I have never been one to hate change. Being flexible and just dealing with the different fires that seem to surround me, have been a part of everyday life... Until today:)
Today is an important day for me, and probably will be for the rest of my life. You see until this post things just seem to be "too dysfunctional, disoriented". Yes, with plan and purpose of course, but I've just dealt with it for so long b/c I've feared me own emotions. I've been told for soooo long that "this is God way" or "just trust Him he'll see you through" or "this has just happened to you b/c of the true character that you lack" or all the other non-sense that religious people say to each other without thinking... That I've truly have forgotten what life really was about, and who I was truly living for.

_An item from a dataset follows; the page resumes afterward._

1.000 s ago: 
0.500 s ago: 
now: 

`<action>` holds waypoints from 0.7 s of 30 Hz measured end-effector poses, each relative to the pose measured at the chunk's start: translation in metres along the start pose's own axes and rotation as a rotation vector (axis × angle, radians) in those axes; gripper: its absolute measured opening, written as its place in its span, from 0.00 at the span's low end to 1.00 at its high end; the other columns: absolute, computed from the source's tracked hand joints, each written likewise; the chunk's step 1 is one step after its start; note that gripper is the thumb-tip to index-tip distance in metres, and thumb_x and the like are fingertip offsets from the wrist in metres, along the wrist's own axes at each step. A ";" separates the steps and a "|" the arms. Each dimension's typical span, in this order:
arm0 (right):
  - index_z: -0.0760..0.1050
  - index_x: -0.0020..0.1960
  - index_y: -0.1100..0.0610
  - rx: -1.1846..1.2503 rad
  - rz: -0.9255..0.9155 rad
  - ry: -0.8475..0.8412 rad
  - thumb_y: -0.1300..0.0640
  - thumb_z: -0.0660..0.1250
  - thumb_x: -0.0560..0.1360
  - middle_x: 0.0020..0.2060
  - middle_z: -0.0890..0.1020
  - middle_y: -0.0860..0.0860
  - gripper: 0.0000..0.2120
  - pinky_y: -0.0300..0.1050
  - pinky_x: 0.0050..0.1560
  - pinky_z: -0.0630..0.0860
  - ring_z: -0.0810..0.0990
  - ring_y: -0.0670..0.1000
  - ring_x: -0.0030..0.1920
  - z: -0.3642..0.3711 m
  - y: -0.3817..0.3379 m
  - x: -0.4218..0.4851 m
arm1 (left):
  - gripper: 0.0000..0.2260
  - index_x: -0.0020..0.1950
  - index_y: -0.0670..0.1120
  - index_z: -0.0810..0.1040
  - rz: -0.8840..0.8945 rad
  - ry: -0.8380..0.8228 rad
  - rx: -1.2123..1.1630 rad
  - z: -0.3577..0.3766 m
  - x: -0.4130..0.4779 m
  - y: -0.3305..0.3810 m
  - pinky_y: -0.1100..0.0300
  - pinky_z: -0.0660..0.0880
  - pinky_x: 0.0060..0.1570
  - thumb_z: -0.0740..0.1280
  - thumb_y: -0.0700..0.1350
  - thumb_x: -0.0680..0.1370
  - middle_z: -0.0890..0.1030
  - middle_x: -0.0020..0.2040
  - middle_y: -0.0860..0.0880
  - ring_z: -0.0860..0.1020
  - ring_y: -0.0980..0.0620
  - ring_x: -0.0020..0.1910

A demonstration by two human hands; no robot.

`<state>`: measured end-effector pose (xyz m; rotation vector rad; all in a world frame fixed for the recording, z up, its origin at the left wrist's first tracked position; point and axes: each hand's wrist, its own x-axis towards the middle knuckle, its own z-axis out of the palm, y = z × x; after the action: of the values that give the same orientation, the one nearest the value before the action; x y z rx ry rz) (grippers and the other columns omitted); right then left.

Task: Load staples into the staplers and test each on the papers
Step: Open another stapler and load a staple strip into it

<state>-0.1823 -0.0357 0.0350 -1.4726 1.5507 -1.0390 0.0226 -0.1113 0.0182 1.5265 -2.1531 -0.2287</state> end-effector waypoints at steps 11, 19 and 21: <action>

January 10, 2010: I broke my non-church streak. Not that not going to church was wrong. I just felt the need to go. God is always challenging us to be more like Him. Bringing us from glory to glory to glory. To a place that is higher and a blessing to others. Though my "glory to glory" always seem like I'm going into fire after fire... God forever longs for me to be like Him and longs for that deeper relationship with him. Changes are soooo necessary for this life.
As the year 2010 proceeds, I'm hoping and believing for new things, new fires, new direction, new love and new changes. Even though my resolutions are reasonable and have failed at a couple already....hahaha, I'm so looking forward to RIVERS and MUCH FRUIT in this desert that I am in. I'm so blessed to know that this desert will be GREEN, LUSCIOUS PASTURE...and hopeful sooner that I could ever imagin.